Task statement: Look in the data below for the line that contains "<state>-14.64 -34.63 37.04". Copy that line and the remaining lines exactly.

Data extract:
- - - - - - -

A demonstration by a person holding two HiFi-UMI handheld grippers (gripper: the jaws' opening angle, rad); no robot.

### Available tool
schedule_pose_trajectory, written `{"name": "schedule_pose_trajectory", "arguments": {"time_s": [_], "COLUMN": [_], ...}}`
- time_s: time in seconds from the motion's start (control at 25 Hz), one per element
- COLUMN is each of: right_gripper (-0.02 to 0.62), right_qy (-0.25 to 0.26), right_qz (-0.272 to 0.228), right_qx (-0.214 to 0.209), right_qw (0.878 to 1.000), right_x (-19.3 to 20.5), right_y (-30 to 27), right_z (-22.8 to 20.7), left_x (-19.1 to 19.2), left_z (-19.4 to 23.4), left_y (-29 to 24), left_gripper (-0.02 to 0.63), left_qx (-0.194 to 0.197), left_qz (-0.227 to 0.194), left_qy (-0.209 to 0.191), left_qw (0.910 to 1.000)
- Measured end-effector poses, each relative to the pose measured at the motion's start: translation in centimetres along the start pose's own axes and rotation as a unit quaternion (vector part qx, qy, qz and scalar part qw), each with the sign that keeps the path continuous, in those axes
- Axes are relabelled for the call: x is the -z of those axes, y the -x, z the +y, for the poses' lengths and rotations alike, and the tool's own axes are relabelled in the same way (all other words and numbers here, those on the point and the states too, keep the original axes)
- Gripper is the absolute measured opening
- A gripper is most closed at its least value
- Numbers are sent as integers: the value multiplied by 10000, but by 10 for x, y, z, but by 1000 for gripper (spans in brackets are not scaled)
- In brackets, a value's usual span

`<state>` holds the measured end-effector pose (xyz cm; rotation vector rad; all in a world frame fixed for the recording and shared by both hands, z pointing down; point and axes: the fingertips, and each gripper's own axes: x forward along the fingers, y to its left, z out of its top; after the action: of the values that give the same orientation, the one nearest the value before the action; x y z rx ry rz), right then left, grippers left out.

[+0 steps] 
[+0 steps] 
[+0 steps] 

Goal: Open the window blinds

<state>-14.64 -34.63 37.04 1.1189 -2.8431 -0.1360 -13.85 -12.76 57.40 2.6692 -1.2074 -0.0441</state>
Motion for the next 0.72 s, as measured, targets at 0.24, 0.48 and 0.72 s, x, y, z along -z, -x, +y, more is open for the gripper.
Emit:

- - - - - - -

Result of this exercise:
<state>-14.64 -34.63 37.04 1.1189 -2.8431 -0.1360 -13.85 -12.76 57.40 2.6692 -1.2074 -0.0441</state>
Motion for the next 0.72 s, as measured, targets at 0.24, 0.48 and 0.72 s, x, y, z along -z, -x, +y, more is open for the gripper.
Emit:

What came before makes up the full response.